TASK TO COMPLETE » A word-for-word copy of the data is what's wanted; pictures stay out of it.
(DATASET EXTRACT)
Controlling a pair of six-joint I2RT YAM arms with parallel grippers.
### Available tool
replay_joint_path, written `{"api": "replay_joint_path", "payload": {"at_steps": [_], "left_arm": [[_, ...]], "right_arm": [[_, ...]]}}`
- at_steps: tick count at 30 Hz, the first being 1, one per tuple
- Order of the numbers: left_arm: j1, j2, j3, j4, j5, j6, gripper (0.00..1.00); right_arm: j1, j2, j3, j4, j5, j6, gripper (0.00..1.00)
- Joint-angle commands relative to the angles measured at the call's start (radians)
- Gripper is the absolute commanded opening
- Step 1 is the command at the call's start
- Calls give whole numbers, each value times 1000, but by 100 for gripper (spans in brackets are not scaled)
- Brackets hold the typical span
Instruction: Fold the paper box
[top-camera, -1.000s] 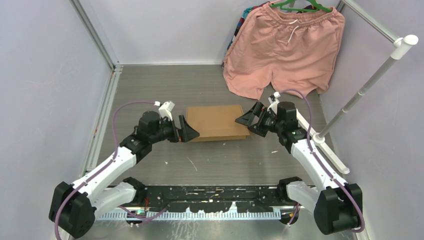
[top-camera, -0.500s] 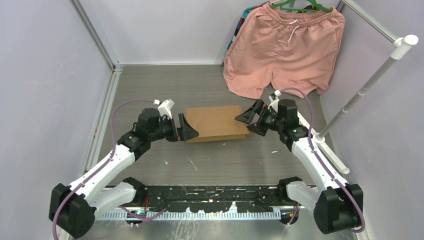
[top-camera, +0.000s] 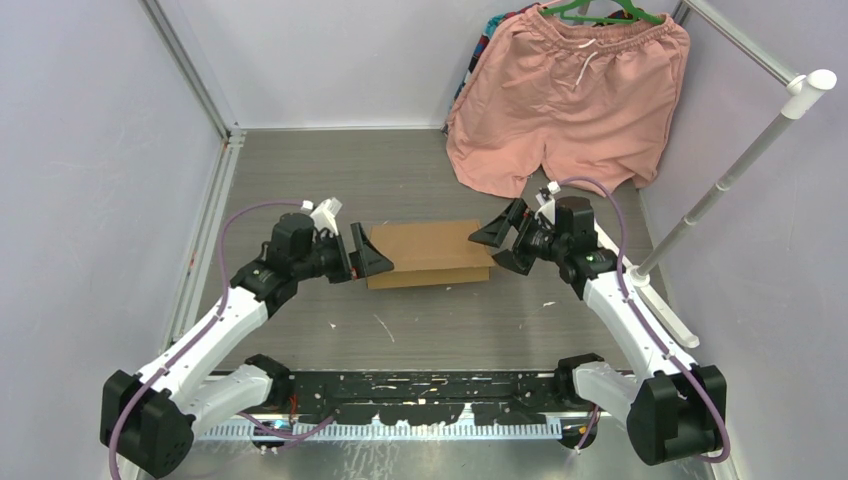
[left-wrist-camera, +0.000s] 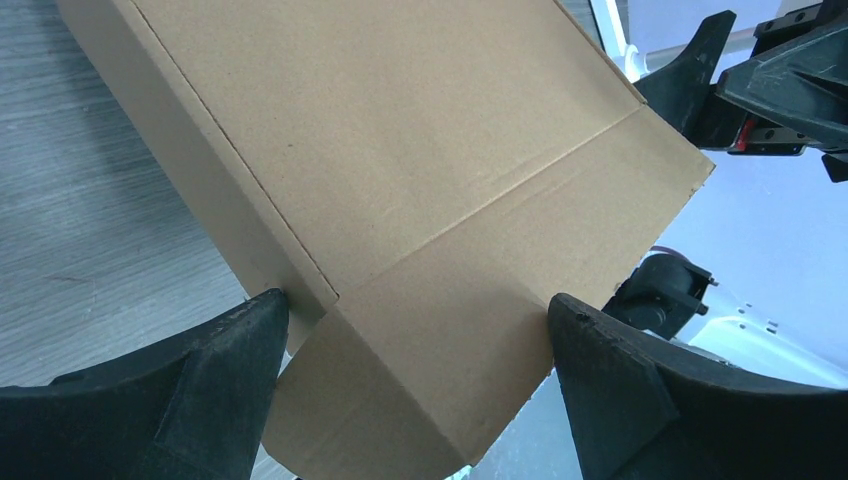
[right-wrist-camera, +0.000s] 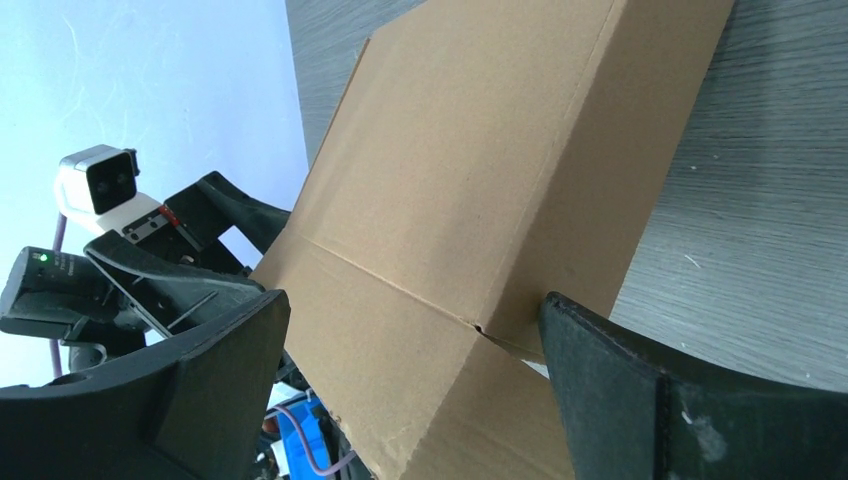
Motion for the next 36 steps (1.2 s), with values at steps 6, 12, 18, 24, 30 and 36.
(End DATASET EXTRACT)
RESULT »
Controlling a pair of six-joint I2RT YAM arms with parallel grippers.
### Available tool
replay_joint_path, written `{"api": "replay_joint_path", "payload": {"at_steps": [_], "left_arm": [[_, ...]], "right_arm": [[_, ...]]}}`
- at_steps: tick count at 30 Hz, the first being 1, one per tuple
- Order of the numbers: left_arm: j1, j2, j3, j4, j5, j6, gripper (0.00..1.00); right_arm: j1, j2, j3, j4, j5, j6, gripper (0.00..1.00)
- Joint-angle commands relative to the angles measured at the call's start (radians)
- Gripper is the absolute commanded opening
- Step 1 is the command at the call's start
- Calls give whole numbers, each value times 1000, but by 100 for gripper (spans in brackets are not scaled)
- Brackets hold the typical span
Instruction: Fold the paper box
[top-camera, -1.000s] 
[top-camera, -0.500s] 
[top-camera, +0.000s] 
[left-wrist-camera, +0.000s] 
[right-wrist-camera, +0.000s] 
Motion for the next 36 steps (1.2 s), with values at steps 6, 12, 18, 24, 30 and 36.

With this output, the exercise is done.